• _Problem_
Whenever the string "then" appears in a line below, please copy the line out.

• _Saved data entries_

————

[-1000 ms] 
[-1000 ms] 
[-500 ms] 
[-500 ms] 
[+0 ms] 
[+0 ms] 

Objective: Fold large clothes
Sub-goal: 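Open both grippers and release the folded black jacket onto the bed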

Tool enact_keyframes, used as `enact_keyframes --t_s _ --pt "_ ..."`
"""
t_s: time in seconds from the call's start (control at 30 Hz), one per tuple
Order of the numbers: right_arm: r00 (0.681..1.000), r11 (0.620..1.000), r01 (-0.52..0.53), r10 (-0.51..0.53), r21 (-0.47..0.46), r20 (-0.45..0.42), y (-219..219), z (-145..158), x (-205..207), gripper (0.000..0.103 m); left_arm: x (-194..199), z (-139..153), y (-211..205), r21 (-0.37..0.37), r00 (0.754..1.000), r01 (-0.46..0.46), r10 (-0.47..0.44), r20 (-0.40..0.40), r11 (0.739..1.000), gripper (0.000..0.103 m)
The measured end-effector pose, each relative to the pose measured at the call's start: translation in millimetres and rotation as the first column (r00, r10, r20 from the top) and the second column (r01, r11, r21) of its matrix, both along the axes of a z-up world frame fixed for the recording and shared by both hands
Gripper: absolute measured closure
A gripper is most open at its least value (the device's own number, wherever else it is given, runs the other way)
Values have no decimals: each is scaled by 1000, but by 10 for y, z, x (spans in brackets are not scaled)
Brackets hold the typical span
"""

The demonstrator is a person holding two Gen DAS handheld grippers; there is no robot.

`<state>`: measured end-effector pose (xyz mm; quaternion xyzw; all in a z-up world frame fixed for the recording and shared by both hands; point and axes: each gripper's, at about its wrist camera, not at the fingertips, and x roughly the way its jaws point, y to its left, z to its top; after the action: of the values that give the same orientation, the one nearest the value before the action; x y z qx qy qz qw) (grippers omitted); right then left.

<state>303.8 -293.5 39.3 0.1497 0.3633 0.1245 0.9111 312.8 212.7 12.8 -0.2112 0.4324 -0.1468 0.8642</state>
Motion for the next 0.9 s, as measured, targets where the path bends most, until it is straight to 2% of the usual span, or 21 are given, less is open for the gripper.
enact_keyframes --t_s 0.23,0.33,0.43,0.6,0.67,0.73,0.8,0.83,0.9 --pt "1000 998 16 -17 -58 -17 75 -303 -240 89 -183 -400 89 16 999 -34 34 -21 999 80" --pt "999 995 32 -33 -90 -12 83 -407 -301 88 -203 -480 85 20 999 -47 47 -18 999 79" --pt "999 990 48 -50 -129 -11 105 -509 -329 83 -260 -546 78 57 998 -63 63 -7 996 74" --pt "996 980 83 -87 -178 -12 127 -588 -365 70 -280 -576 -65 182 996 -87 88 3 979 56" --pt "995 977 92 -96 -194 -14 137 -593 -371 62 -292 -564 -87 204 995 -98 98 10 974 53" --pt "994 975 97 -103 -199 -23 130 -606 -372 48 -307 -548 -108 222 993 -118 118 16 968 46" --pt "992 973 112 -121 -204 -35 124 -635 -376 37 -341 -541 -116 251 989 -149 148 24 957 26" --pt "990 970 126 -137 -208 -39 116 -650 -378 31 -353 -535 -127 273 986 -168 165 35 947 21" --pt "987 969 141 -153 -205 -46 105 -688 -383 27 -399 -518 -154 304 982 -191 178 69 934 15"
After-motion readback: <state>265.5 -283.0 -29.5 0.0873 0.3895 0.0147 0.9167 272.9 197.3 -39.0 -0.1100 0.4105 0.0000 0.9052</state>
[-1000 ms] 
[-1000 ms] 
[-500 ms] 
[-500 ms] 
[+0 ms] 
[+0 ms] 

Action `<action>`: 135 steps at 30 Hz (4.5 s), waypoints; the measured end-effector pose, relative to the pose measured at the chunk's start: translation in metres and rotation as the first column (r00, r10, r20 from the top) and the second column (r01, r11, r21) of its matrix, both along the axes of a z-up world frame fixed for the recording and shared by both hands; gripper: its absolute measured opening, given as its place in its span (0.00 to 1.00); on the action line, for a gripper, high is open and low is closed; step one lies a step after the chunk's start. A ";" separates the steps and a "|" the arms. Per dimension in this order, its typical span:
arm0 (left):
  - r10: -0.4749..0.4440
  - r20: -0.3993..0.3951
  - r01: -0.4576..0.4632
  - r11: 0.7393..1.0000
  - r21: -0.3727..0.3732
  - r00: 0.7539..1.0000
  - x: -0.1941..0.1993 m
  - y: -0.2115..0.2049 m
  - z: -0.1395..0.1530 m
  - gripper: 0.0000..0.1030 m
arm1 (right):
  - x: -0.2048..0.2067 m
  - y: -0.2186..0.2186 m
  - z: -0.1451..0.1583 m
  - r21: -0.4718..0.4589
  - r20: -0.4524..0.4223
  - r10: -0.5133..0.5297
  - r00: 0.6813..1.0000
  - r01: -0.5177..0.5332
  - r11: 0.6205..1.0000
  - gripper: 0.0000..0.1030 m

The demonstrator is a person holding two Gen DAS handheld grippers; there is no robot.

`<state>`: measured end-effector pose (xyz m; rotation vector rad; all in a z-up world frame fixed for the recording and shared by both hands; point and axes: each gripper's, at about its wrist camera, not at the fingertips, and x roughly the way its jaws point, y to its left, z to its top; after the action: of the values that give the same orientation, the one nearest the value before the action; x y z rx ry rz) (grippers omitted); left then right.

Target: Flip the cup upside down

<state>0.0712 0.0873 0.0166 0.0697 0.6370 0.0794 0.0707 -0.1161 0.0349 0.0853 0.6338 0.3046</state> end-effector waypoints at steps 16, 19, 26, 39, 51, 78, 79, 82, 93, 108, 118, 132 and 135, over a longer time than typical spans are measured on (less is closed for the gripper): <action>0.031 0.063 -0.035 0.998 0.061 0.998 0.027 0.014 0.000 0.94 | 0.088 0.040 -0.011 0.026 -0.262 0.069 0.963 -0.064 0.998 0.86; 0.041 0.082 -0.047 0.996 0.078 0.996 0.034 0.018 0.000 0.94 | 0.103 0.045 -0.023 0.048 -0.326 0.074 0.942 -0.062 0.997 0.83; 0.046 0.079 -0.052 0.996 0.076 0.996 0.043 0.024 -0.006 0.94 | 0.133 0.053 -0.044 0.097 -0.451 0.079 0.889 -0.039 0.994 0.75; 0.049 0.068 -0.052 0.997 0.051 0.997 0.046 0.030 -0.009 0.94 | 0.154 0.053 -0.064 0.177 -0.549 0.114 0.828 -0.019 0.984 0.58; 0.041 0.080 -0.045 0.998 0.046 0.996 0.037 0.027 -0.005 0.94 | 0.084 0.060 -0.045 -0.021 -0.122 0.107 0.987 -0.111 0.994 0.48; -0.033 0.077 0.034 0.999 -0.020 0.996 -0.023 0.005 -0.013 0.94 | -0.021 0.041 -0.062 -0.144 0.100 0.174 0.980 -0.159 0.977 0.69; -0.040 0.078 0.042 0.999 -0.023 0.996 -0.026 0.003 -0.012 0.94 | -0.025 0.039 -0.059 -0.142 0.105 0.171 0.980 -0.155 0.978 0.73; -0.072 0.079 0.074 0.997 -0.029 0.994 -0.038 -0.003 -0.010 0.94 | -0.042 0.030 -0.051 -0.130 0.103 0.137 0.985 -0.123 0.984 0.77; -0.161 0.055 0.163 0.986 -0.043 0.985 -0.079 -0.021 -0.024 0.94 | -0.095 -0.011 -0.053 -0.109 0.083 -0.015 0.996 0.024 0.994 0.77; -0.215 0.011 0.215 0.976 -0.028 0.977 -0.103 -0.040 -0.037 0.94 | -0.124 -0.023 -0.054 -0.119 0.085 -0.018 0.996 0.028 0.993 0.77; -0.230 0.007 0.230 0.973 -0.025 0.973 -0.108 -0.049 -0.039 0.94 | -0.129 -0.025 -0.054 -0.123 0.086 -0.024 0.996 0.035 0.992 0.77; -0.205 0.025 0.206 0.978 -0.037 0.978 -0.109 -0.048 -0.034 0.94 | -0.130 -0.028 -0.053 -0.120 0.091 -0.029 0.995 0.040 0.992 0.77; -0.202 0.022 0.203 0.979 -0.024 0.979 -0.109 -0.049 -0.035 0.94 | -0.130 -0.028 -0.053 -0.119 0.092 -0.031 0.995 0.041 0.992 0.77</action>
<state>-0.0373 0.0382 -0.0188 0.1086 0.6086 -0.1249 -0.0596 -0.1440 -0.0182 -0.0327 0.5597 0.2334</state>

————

• _Solution_
`<state>`: measured end-effector pose (xyz mm; quaternion xyzw; all in a z-up world frame fixed for the recording and shared by both hands; point and axes: each gripper's, at about its wrist camera, not at the fingertips, and x roughly the way its jaws point, y to its left, z to its top; after the action: of the values that give the same orientation, the one nearest the value before the action; x y z qx qy qz qw) (grippers omitted); right then left.
`<state>`: measured end-effector pose (xyz m; rotation vector rad; all in a z-up world frame fixed for the recording and shared by both hands; point and axes: each gripper's, at about its wrist camera, not at the fingertips, and x roughly the way its jaws point, y to its left, z to its top; after the action: of the values that give the same orientation, the one nearest the value before the action; x y z rx ry rz) (grippers omitted); left then right.

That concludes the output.